A PBBN can in theory support up to 2**24 communities of interest,
therefore there is significant impetus for bounding the impact of
overlaying a PBBN on VPLS.
MMRP driven filtering of multicast MAC replication in VPLS-PEs shifts
the peering of VPLS and PBB to the B-component level from the I-
component level. This substantially enhances the scalability, of the
overall solution, and operationally decouples PBB and VPLS. VPLS
support of the PBBN can simply be pre-provisioned.
3. MMRP Overview
It is specifically the programming of MAC filtering with MMRP that
is of interest for this memo, so this description will concentrate
on that aspect of 802.1ak.
MMRP provides a mechanism to allow end stations and MAC bridges to
dynamically register and deregister attributes, where these
attributes are either multicast MAC addresses or group service
requirements.
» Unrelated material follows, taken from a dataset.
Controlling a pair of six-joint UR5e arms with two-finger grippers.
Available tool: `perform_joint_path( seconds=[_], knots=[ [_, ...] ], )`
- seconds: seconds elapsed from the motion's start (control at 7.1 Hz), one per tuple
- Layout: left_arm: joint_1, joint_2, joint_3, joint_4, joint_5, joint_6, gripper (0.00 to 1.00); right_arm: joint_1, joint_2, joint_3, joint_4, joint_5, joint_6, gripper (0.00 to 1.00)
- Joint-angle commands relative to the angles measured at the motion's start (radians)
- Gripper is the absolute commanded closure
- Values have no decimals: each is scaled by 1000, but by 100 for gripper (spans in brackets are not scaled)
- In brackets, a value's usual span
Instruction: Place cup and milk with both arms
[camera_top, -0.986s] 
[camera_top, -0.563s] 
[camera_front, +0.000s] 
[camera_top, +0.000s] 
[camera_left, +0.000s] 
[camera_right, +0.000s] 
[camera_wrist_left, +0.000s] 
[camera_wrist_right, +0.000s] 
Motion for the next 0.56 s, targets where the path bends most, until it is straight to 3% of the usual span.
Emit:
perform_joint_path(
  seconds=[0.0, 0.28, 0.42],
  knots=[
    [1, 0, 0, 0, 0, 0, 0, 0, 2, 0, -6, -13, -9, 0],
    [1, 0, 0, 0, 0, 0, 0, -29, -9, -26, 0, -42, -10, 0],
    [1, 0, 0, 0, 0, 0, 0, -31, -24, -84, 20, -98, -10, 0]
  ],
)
In a practical sense this manifests itself as
transaction exchanges to program MAC filtering, where the chain of
MMRP PDU transaction exchanges follows the spanning tree active
topology. A topology change requires re-registration of the
attributes.
Filtering is programmed by registration exchange in a fairly
straightforward way. Registration is of the form of full participant
(both transit and receive interest) or application participant
(receive interest only). A bridge receiving registrations for a
common MAC address of interest on multiple ports can resolve
registrations with respect to transmission and reception
requirements for the multicast group address and set up the
appropriate filtering.
4. Discussion
We will only consider the basic case of PBB-VPLS interworking, which
is that one or more VPLS TLS instances appear as topological
components in the PBBN. Whatever combinations and permutations of the
locations of I-Component and S-component functionality around the
edges are secondary implementation considerations and well
understood.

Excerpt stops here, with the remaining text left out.